• **TASK DETAILS**: Track down each line below containing the string "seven" and copy it.

[Data items]
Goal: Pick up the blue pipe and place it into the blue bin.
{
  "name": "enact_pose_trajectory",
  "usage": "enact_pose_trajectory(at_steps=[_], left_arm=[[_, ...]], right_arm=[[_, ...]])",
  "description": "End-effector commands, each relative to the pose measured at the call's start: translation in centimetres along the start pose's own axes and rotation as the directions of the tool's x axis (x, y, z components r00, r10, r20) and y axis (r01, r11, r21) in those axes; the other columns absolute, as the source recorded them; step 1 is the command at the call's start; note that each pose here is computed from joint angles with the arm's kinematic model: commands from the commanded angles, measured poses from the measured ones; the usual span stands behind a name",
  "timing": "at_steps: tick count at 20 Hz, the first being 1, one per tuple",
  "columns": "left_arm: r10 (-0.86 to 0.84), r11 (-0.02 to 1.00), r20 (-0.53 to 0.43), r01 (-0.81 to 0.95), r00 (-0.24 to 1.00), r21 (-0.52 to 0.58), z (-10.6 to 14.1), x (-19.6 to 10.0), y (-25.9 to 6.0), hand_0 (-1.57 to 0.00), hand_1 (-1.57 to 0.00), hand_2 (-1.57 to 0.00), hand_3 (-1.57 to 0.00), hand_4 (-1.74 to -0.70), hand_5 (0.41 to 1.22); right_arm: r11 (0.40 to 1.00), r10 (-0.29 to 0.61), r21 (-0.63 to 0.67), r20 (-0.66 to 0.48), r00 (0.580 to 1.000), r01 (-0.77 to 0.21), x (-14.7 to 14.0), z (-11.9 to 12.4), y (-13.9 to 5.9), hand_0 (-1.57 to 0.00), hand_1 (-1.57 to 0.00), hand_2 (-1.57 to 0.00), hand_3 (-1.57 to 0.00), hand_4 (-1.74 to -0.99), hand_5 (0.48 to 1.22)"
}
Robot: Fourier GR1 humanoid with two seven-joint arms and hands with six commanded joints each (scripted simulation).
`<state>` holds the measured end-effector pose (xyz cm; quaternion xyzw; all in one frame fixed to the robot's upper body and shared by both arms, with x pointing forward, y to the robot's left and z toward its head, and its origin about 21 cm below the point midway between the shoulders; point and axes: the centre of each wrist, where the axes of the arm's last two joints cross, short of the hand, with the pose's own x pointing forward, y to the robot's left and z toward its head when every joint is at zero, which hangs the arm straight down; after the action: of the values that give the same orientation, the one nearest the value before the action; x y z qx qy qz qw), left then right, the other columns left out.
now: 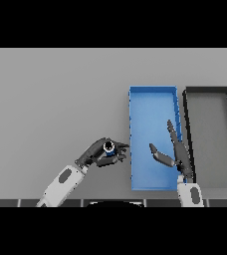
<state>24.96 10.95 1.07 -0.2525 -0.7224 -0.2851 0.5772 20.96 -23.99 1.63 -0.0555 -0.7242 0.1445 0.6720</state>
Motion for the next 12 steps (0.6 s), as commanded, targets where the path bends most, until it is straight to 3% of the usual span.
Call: enact_pose_trajectory(at_steps=[1, 10, 12], left_arm=[[0.003, 1.000, 0.008, -0.003, 1.000, -0.012, -0.3, 0.8, -0.1, -1.53, -1.54, -1.54, -1.46, -1.73, 1.208], [-0.036, 0.997, -0.014, 0.035, 0.999, -0.064, -1.0, 3.1, -0.6, -1.57, -1.57, -1.57, -1.50, -1.74, 1.219], [-0.046, 0.997, -0.037, 0.043, 0.998, -0.060, -0.9, 3.0, -0.4, -1.57, -1.57, -1.57, -1.50, -1.74, 1.219]], right_arm=[[1.000, 0.000, -0.001, 0.003, 1.000, 0.000, -0.1, 0.1, 0.0, 0.00, 0.00, 0.00, 0.00, -1.172, 0.603], [1.000, 0.009, -0.023, 0.029, 1.000, -0.009, -0.4, 1.0, -0.4, 0.00, 0.00, 0.00, 0.00, -1.127, 0.605], [0.999, 0.003, -0.036, 0.010, 1.000, -0.003, -0.5, 1.3, 0.0, 0.00, 0.00, 0.00, 0.00, -1.161, 0.605]])
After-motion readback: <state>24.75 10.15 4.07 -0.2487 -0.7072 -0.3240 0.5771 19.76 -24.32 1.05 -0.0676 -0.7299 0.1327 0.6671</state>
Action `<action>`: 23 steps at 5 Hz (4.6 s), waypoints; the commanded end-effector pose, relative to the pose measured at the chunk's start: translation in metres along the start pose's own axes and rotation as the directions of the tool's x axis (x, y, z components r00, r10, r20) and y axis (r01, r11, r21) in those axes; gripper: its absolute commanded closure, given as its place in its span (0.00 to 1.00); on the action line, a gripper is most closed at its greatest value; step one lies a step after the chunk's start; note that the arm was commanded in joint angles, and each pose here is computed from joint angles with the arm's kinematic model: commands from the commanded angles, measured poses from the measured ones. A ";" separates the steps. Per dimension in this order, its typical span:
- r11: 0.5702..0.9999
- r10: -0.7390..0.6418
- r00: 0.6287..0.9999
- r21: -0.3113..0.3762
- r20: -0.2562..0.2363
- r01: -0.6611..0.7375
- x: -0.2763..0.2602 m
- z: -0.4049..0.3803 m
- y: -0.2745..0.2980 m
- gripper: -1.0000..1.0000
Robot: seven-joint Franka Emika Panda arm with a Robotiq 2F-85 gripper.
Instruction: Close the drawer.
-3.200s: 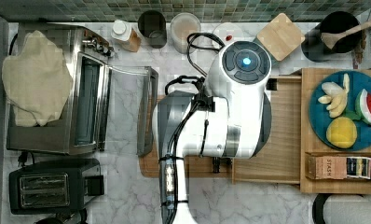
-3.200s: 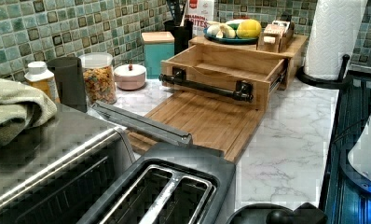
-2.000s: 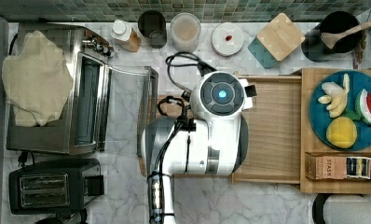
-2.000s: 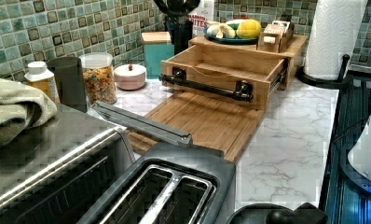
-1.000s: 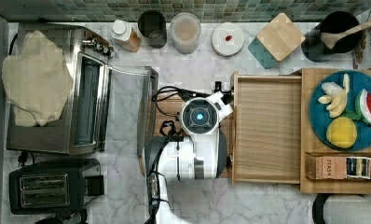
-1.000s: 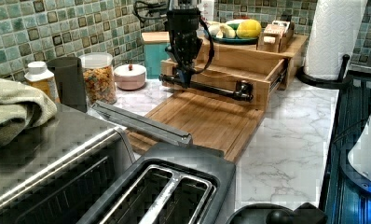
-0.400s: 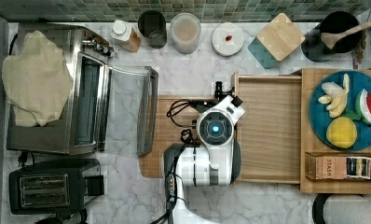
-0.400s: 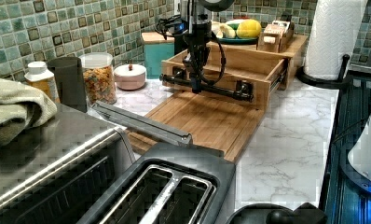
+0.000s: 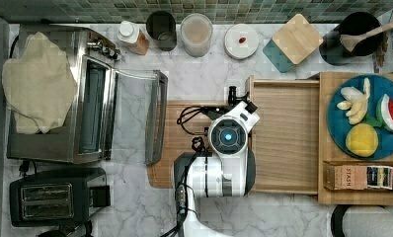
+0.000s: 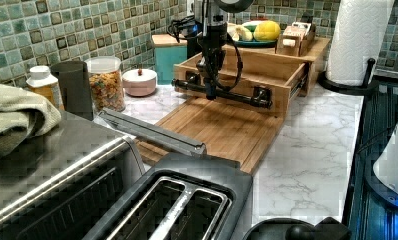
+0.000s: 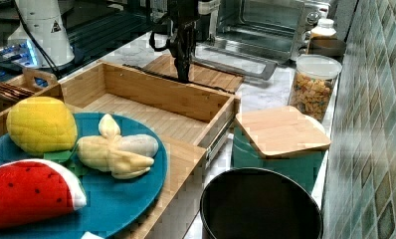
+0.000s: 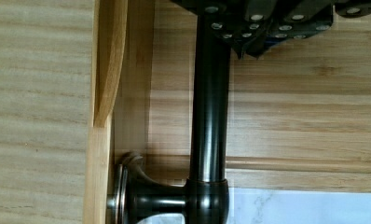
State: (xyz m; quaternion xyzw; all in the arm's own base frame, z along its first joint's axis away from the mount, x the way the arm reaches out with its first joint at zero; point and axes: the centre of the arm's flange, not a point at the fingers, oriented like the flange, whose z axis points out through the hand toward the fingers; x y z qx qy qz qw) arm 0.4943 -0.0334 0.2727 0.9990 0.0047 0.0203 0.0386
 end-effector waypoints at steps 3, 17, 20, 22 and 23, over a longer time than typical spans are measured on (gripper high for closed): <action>0.989 0.029 1.000 -0.148 0.001 -0.029 -0.032 -0.007 0.291 1.00; 0.963 0.212 0.977 -0.174 0.015 -0.206 -0.069 -0.052 0.383 1.00; 0.963 0.213 0.977 -0.175 0.015 -0.207 -0.069 -0.052 0.383 1.00; 0.963 0.212 0.977 -0.175 0.014 -0.207 -0.069 -0.052 0.383 1.00; 0.963 0.212 0.977 -0.175 0.014 -0.206 -0.069 -0.052 0.383 1.00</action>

• **ANSWER**:
Robot: Fourier GR1 humanoid with two seven-joint arms and hands with six commanded joints each (scripted simulation).
Robot: seven-joint Franka Emika Panda arm with a Robotiq 2F-85 gripper.

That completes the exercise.